_TASK DESCRIPTION_.
All that is wanted is the exact lines from the one with "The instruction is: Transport" through the last line of the entries, with both ends kept and every picture left out.

(Records from a data source)
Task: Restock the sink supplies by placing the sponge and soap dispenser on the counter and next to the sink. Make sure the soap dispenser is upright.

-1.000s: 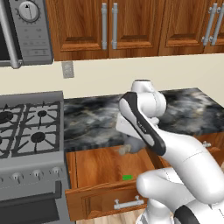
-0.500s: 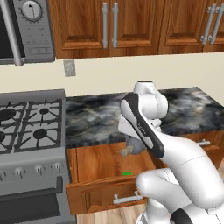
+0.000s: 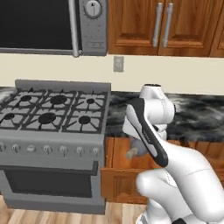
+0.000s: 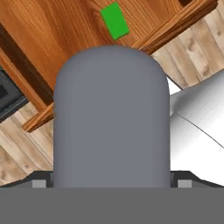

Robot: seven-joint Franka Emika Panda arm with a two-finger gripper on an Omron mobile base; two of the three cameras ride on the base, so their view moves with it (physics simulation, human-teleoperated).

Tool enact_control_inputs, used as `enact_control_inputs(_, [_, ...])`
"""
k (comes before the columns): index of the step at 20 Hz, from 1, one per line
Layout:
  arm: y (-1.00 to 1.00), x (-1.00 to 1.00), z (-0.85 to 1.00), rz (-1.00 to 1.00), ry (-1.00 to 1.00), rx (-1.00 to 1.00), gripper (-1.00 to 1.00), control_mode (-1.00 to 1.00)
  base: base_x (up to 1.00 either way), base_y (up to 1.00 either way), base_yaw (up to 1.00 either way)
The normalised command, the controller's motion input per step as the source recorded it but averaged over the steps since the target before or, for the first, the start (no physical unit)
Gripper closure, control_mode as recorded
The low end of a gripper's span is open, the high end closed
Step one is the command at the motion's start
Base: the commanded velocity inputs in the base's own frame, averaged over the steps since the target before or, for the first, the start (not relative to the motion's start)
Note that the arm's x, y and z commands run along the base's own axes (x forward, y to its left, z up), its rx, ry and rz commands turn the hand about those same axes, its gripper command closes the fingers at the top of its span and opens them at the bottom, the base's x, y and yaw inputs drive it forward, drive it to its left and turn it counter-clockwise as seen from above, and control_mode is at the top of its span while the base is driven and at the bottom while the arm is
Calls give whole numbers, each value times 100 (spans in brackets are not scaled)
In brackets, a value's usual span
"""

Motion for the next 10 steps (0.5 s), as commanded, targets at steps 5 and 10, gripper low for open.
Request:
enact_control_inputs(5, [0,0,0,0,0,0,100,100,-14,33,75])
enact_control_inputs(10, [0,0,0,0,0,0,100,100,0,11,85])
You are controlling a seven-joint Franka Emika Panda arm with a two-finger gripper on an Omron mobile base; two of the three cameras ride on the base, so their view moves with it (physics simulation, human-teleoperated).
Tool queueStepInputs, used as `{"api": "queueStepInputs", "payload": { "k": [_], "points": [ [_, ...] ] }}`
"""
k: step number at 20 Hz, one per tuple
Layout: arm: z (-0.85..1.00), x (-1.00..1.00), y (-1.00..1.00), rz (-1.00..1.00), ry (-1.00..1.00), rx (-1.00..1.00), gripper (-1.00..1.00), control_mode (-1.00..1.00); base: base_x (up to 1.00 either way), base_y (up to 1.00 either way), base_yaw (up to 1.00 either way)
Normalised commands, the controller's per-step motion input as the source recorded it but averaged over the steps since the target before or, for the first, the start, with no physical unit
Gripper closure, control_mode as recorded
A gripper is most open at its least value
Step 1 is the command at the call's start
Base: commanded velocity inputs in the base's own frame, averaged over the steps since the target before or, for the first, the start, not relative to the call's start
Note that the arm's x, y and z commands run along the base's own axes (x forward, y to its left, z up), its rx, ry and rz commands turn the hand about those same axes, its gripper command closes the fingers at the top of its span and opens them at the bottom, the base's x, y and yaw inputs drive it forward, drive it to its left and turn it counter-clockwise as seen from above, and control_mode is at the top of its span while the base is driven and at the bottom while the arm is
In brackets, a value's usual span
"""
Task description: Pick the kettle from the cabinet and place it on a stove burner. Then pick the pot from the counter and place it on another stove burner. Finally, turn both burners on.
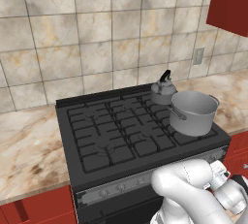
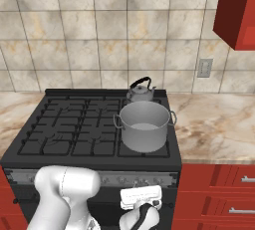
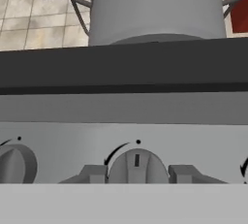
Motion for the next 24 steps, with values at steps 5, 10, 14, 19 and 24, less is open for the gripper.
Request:
{"api": "queueStepInputs", "payload": {
  "k": [5,10,14,19,24],
  "points": [
    [0.01,-0.04,0.0,0.0,-0.03,-0.18,1.0,-1.0,0.0,0.0,0.0],
    [0.04,-0.11,0.0,0.0,-0.01,-0.37,1.0,-1.0,0.0,0.0,0.0],
    [0.02,-0.09,0.0,0.0,-0.01,-0.38,1.0,-1.0,0.0,0.0,0.0],
    [0.03,-0.1,0.0,0.0,-0.02,-0.37,1.0,-1.0,0.0,0.0,0.0],
    [0.01,-0.1,0.0,0.0,-0.04,-0.37,1.0,-1.0,0.0,0.0,0.0]
  ]
}}
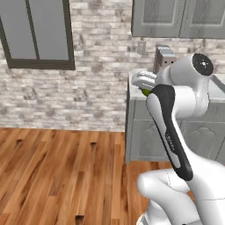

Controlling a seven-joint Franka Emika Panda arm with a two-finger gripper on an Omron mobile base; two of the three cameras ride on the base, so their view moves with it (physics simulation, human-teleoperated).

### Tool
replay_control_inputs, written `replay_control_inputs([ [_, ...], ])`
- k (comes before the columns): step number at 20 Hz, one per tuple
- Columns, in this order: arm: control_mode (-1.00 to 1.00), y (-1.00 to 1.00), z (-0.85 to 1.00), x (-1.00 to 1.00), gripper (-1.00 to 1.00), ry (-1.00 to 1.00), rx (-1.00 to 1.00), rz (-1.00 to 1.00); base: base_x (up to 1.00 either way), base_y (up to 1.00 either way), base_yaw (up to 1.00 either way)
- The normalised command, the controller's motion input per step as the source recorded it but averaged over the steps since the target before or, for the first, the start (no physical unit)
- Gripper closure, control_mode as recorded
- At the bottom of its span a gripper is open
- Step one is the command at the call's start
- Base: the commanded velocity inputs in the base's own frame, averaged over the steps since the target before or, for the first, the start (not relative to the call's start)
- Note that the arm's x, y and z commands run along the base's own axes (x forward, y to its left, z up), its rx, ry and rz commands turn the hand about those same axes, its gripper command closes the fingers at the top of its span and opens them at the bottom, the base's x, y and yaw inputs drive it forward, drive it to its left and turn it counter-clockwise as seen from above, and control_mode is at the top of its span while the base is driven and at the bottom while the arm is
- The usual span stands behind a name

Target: Place one lime and one fish in each tupperware on the nearby counter, to pack two identical lunches.

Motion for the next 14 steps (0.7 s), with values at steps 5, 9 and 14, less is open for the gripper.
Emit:
replay_control_inputs([
  [5, 1.0, 0.0, 0.0, 0.0, 1.0, 0.0, 0.0, 0.0, 1.0, -1.0, -0.22],
  [9, 1.0, 0.0, 0.0, 0.0, 1.0, 0.0, 0.0, 0.0, 1.0, -1.0, -0.28],
  [14, 1.0, 0.0, 0.0, 0.0, 1.0, 0.0, 0.0, 0.0, 1.0, -1.0, -0.42],
])
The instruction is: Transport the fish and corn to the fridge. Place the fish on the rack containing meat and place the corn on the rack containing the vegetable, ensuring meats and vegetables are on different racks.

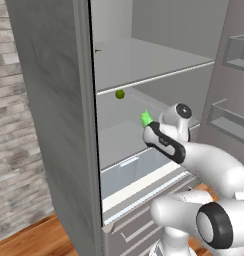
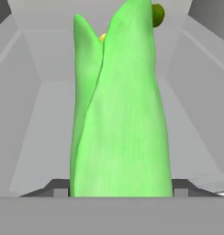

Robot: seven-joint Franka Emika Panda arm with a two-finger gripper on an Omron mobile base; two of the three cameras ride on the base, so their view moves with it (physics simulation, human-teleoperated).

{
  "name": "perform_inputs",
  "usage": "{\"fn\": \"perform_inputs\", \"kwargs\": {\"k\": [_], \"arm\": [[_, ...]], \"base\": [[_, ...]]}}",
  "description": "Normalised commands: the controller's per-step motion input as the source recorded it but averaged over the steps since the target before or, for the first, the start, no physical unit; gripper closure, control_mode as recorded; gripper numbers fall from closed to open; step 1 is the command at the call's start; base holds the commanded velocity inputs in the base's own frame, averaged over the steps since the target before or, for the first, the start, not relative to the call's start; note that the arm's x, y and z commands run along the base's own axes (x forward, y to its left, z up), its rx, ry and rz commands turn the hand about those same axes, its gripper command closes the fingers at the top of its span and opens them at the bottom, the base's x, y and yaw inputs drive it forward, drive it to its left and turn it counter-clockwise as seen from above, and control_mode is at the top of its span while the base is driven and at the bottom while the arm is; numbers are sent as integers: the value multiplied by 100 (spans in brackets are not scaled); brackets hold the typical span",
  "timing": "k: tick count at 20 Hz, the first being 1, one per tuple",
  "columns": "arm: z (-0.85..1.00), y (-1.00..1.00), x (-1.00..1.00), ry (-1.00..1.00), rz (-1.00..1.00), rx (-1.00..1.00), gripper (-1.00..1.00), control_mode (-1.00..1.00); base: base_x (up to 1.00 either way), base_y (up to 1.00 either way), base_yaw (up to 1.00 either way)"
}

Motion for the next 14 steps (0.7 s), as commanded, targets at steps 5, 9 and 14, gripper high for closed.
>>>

_YOUR SOLUTION_.
The instruction is: Transport the fish and corn to the fridge. Place the fish on the rack containing meat and place the corn on the rack containing the vegetable, ensuring meats and vegetables are on different racks.


Robot: seven-joint Franka Emika Panda arm with a two-finger gripper on an Omron mobile base; two of the three cameras ride on the base, so their view moves with it (physics simulation, human-teleoperated).

{
  "name": "perform_inputs",
  "usage": "{\"fn\": \"perform_inputs\", \"kwargs\": {\"k\": [_], \"arm\": [[_, ...]], \"base\": [[_, ...]]}}",
  "description": "Normalised commands: the controller's per-step motion input as the source recorded it but averaged over the steps since the target before or, for the first, the start, no physical unit; gripper closure, control_mode as recorded; gripper numbers fall from closed to open; step 1 is the command at the call's start; base holds the commanded velocity inputs in the base's own frame, averaged over the steps since the target before or, for the first, the start, not relative to the call's start; note that the arm's x, y and z commands run along the base's own axes (x forward, y to its left, z up), its rx, ry and rz commands turn the hand about those same axes, its gripper command closes the fingers at the top of its span and opens them at the bottom, the base's x, y and yaw inputs drive it forward, drive it to its left and turn it counter-clockwise as seen from above, and control_mode is at the top of its span while the base is driven and at the bottom while the arm is; numbers are sent as integers: the value multiplied by 100 (spans in brackets are not scaled); brackets hold the typical span",
  "timing": "k: tick count at 20 Hz, the first being 1, one per tuple",
  "columns": "arm: z (-0.85..1.00), y (-1.00..1.00), x (-1.00..1.00), ry (-1.00..1.00), rz (-1.00..1.00), rx (-1.00..1.00), gripper (-1.00..1.00), control_mode (-1.00..1.00); base: base_x (up to 1.00 either way), base_y (up to 1.00 either way), base_yaw (up to 1.00 either way)"
}

Motion for the next 14 steps (0.7 s), as commanded, targets at steps 5, 9 and 14, gripper high for closed.
>>>

The response to this exercise is done.